The question I'd like to ask today is, when to do this? There are two possible moments:
- Right when the data comes in. For SQL this used to be done with 'magic quotes' quite a bit in PHP-land. In general I don't see this happening a lot anymore for SQL. I do however see data encoded using htmlentities/htmlspecialchars before entering the database.
- The other way to go about it, is to only escape when you know how you're going to use it. For example, only call htmlspecialchars right before you echo() your data into your document.
In the illustrated example, this is no big disaster. A workaround would be to call htmlspecialchars_decode() or html_entity_decode() first, and then escape for your desired output. A worse case is filtering. If you have been stripping out all, or some html tags before saving it do the database, and later on your decide you wanted to show some of them anyway, that data is now lost.

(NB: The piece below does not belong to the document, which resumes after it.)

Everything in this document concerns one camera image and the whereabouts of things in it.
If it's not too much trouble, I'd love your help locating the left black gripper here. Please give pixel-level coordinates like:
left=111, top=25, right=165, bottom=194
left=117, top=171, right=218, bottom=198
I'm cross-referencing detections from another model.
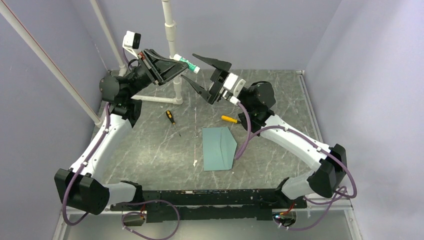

So my argument is to store raw data. Only encode right before you know where you going to need it. If you're worried about the overhead of escaping right before output in an html page, cache the output.
Whichever route you go, make sure this is clearly documented. There's 2 ways this can go wrong:
- Escaping is done on input and output. Now you see literal &'s in your html, or quotes prepended by slashes. (\'hello\').
- Escaping is forgotten at both ends. Now you might be vulnerable to SQL injection attacks, XSS attacks or data corruption.
What do you think? I'm especially interested in the other side of the argument.